───── Input for this task

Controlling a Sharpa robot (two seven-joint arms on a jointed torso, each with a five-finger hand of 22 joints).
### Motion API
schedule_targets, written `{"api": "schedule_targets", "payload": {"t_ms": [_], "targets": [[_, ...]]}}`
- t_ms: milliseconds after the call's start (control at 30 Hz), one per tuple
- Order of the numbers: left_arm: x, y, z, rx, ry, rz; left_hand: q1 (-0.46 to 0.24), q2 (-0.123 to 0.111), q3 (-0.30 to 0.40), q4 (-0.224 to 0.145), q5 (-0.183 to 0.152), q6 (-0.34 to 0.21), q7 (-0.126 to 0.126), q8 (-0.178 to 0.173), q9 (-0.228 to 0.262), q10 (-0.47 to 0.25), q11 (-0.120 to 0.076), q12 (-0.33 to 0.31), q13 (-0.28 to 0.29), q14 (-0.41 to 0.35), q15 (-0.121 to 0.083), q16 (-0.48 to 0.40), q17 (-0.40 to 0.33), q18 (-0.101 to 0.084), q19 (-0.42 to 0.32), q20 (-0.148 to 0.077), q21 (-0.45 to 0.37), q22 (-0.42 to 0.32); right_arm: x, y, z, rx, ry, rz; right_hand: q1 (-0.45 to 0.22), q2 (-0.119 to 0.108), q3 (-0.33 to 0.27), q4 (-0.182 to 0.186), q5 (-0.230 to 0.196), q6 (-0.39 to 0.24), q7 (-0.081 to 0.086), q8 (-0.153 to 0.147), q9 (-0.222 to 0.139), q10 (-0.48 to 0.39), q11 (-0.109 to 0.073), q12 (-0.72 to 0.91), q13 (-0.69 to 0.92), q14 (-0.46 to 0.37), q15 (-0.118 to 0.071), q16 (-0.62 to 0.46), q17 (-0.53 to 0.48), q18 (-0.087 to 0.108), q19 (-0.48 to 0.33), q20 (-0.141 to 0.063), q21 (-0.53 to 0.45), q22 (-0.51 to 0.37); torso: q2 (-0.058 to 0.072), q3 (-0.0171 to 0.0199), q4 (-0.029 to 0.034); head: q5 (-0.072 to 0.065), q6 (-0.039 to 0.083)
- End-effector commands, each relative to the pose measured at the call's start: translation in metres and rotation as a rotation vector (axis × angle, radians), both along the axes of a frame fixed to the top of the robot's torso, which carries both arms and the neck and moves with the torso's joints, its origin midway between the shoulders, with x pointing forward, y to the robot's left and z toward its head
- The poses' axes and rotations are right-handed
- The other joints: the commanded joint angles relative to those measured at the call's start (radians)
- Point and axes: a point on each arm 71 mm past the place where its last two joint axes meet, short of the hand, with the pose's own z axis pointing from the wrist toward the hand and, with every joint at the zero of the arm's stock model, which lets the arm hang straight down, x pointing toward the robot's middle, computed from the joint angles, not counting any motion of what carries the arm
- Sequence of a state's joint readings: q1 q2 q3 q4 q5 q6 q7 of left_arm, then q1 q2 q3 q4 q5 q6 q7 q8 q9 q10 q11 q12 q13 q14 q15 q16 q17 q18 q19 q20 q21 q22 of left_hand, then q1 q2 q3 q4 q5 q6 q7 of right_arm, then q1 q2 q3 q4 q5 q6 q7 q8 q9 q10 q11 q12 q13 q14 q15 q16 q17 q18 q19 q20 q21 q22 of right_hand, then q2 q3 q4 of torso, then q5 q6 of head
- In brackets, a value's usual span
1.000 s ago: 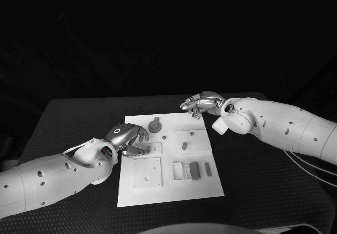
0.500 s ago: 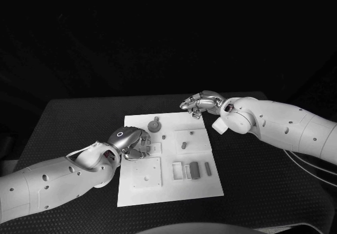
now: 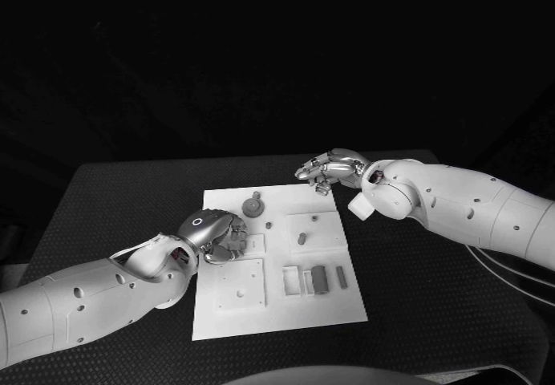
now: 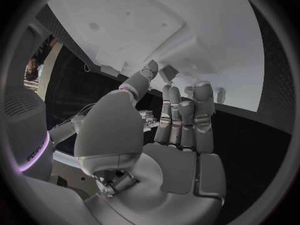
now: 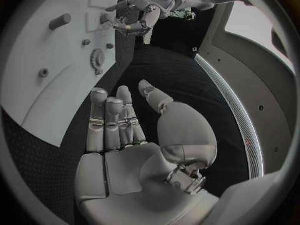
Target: Assemble the parts on the task board
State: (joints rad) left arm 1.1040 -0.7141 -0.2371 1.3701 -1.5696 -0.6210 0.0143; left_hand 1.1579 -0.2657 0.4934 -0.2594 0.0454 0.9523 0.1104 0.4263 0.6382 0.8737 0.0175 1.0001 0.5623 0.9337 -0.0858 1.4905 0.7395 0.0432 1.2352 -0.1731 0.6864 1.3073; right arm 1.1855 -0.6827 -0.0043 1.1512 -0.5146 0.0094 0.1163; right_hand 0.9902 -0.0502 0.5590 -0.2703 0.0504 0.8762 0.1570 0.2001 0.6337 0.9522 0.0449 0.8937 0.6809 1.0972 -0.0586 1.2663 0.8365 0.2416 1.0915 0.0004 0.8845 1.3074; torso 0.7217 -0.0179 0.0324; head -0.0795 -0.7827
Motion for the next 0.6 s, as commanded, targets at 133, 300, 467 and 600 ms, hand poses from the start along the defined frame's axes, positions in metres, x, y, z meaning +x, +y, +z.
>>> {"api": "schedule_targets", "payload": {"t_ms": [133,300,467,600], "targets": [[0.0015,-0.0030,-0.0011,0.009,0.001,-0.007,0.009,0.006,0.013,0.004,0.004,-0.009,0.005,-0.003,-0.009,0.003,0.001,0.006,-0.003,0.007,-0.002,0.006,0.000,0.079,0.003,-0.008,0.008,0.023,-0.0006,0.0010,-0.0001,0.005,-0.003,0.012,-0.009,0.000,0.000,0.004,0.004,0.000,0.004,-0.006,-0.001,-0.002,0.005,0.003,-0.001,-0.004,0.001,-0.004,-0.001,0.020,0.001,-0.003,-0.005,0.015,0.000,0.0001,-0.0004,0.000,0.000],[0.0034,-0.0026,-0.0025,0.018,0.007,0.001,0.007,0.009,0.015,0.008,0.004,-0.013,0.007,-0.006,-0.013,0.003,0.001,0.007,-0.003,0.008,-0.002,0.006,0.000,0.079,0.003,-0.009,0.010,0.023,-0.0007,0.0015,-0.0001,0.005,-0.002,0.013,-0.009,0.000,0.000,0.004,0.004,0.000,0.004,-0.006,-0.001,-0.002,0.005,0.003,-0.001,-0.004,0.001,-0.004,-0.001,0.020,0.001,-0.003,-0.005,0.015,0.000,0.0003,-0.0005,0.000,0.000],[0.0048,-0.0014,-0.0034,0.025,0.012,0.006,0.004,0.011,0.016,0.012,0.004,-0.015,0.008,-0.008,-0.016,0.003,0.001,0.008,-0.003,0.009,-0.002,0.007,0.000,0.078,0.003,-0.009,0.011,0.023,-0.0006,0.0007,-0.0003,0.004,-0.002,0.011,-0.010,0.000,0.000,0.004,0.004,0.000,0.004,-0.006,-0.001,-0.002,0.005,0.003,-0.002,-0.004,0.001,-0.004,-0.001,0.020,0.001,-0.003,-0.005,0.015,0.000,0.0007,-0.0004,-0.001,0.000],[0.0057,-0.0011,-0.0048,0.035,0.022,0.011,-0.002,0.012,0.016,0.019,0.004,-0.018,0.009,-0.010,-0.020,0.004,0.002,0.009,-0.004,0.010,-0.001,0.007,-0.001,0.078,0.003,-0.009,0.013,0.023,-0.0009,0.0013,-0.0002,0.005,-0.002,0.013,-0.010,0.000,0.000,0.004,0.004,0.000,0.004,-0.006,-0.001,-0.002,0.005,0.004,-0.002,-0.004,0.001,-0.004,-0.001,0.020,0.001,-0.003,-0.005,0.015,0.000,0.0008,0.0000,-0.001,0.000]]}}
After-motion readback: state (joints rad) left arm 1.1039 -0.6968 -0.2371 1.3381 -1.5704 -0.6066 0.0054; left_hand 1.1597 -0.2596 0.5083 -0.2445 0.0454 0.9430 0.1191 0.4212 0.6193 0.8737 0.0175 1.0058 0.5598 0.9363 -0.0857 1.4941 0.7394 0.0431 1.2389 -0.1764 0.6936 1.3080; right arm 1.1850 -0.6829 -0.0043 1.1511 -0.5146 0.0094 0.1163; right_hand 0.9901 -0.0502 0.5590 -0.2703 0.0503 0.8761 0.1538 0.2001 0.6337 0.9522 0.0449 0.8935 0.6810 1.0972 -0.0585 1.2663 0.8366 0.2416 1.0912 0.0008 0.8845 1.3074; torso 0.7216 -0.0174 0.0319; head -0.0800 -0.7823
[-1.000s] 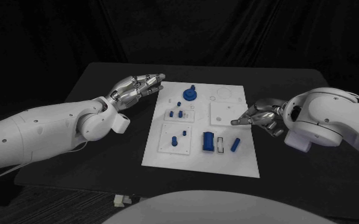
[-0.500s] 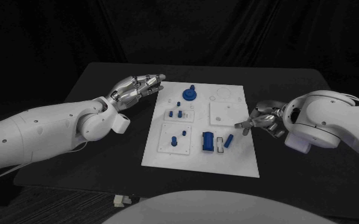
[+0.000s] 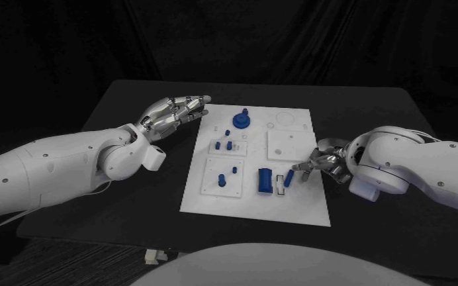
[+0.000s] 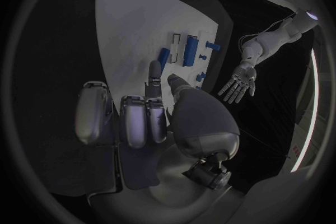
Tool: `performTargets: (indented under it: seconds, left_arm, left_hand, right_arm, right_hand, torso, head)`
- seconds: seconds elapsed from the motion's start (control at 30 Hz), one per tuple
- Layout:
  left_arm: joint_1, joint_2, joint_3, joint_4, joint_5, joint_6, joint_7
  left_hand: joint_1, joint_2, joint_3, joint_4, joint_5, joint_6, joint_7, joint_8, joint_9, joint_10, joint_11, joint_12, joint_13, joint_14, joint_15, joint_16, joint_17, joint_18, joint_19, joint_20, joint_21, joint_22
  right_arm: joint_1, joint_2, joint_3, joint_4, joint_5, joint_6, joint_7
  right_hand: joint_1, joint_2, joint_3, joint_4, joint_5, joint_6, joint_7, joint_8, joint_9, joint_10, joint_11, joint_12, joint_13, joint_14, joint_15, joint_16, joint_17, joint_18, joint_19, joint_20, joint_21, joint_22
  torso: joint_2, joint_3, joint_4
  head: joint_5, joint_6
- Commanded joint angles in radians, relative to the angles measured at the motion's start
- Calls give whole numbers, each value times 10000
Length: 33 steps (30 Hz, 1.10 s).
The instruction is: Assemble the parts on the task board
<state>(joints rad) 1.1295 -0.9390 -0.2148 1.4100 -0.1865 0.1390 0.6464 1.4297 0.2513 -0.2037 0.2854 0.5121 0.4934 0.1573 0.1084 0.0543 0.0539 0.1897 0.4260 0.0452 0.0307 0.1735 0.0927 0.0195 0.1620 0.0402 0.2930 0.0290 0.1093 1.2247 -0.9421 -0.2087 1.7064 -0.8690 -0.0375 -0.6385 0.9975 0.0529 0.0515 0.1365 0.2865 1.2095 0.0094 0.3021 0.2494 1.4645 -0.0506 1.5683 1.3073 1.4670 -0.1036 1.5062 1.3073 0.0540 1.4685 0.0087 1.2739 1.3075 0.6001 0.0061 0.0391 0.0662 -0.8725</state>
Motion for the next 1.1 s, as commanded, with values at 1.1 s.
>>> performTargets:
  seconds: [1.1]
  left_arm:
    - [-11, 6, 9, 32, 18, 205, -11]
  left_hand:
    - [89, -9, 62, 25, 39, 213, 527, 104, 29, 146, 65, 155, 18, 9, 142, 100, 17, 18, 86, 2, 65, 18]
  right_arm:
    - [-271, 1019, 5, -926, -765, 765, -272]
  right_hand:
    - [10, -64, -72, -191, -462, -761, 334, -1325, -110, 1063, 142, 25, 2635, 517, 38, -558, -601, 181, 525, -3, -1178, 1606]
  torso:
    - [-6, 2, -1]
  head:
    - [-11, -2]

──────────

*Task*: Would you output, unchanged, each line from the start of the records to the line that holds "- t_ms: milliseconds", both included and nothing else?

*Answer to the exercise*:
Controlling a Sharpa robot (two seven-joint arms on a jointed torso, each with a five-finger hand of 22 joints).
### Motion API
schedule_targets, written `{"api": "schedule_targets", "payload": {"t_ms": [_], "targets": [[_, ...]]}}`
- t_ms: milliseconds after the call's start (control at 30 Hz), one per tuple

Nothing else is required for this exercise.